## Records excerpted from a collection
______

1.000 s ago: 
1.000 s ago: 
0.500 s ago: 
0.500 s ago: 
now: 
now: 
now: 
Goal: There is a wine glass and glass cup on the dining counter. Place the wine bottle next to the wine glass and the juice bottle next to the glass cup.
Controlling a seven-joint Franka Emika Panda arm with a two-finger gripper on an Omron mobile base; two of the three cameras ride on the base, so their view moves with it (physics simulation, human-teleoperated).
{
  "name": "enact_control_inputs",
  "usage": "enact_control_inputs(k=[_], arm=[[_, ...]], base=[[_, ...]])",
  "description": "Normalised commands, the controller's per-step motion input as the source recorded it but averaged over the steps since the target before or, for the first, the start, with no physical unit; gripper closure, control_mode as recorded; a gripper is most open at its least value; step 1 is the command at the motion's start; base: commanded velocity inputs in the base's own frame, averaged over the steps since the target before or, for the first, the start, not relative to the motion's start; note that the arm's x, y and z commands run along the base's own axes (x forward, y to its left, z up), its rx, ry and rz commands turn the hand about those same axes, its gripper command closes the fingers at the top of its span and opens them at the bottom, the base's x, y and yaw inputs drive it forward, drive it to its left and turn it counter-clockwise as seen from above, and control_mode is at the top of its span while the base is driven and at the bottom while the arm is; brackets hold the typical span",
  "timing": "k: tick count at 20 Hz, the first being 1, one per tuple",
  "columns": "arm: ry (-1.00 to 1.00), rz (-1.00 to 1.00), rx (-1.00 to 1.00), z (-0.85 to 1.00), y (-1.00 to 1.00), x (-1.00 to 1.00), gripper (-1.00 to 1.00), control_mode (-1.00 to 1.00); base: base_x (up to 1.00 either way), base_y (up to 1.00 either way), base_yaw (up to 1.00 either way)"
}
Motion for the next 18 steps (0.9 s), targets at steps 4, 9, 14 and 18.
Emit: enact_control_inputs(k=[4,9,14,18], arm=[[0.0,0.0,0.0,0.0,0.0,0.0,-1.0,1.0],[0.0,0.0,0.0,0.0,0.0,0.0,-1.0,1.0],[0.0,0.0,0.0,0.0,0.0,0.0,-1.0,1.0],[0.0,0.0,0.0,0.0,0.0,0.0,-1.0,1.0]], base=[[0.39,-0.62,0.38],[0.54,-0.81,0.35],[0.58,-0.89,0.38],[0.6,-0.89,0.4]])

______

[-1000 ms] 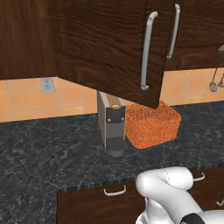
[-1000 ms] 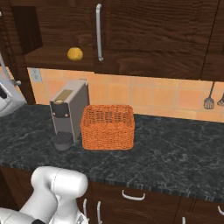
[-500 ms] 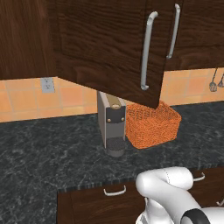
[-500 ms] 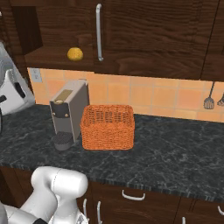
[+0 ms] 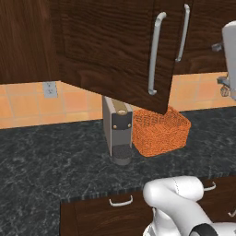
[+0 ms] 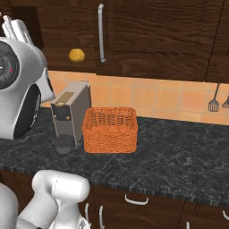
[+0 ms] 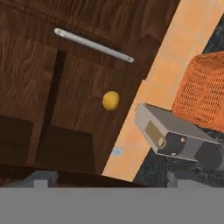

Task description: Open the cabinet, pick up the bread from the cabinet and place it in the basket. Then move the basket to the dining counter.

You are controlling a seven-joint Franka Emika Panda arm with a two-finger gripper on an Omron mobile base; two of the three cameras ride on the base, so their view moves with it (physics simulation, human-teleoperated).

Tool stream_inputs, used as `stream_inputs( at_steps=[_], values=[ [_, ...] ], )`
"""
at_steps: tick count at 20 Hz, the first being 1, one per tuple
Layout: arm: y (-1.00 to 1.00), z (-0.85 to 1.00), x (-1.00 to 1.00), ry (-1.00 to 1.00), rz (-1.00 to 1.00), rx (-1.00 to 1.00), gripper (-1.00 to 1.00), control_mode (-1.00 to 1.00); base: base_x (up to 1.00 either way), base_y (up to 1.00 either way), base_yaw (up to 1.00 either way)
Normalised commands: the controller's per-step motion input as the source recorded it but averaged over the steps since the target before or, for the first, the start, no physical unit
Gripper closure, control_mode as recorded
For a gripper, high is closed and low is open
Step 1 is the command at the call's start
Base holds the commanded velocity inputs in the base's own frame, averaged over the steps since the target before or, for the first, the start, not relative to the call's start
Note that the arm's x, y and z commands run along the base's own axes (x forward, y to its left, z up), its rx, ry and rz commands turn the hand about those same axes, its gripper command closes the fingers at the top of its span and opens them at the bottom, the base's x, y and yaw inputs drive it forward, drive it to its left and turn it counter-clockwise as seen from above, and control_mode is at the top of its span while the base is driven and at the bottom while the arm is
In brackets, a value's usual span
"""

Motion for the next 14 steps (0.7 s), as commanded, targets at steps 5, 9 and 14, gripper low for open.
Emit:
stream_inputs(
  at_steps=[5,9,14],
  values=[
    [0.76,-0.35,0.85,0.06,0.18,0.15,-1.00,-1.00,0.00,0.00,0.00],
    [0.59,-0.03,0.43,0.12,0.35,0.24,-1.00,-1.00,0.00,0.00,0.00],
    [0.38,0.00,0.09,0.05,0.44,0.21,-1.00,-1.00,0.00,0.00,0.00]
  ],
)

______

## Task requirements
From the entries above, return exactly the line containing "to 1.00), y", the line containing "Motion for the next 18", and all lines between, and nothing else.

## Written solution
  "columns": "arm: ry (-1.00 to 1.00), rz (-1.00 to 1.00), rx (-1.00 to 1.00), z (-0.85 to 1.00), y (-1.00 to 1.00), x (-1.00 to 1.00), gripper (-1.00 to 1.00), control_mode (-1.00 to 1.00); base: base_x (up to 1.00 either way), base_y (up to 1.00 either way), base_yaw (up to 1.00 either way)"
}
Motion for the next 18 steps (0.9 s), targets at steps 4, 9, 14 and 18.

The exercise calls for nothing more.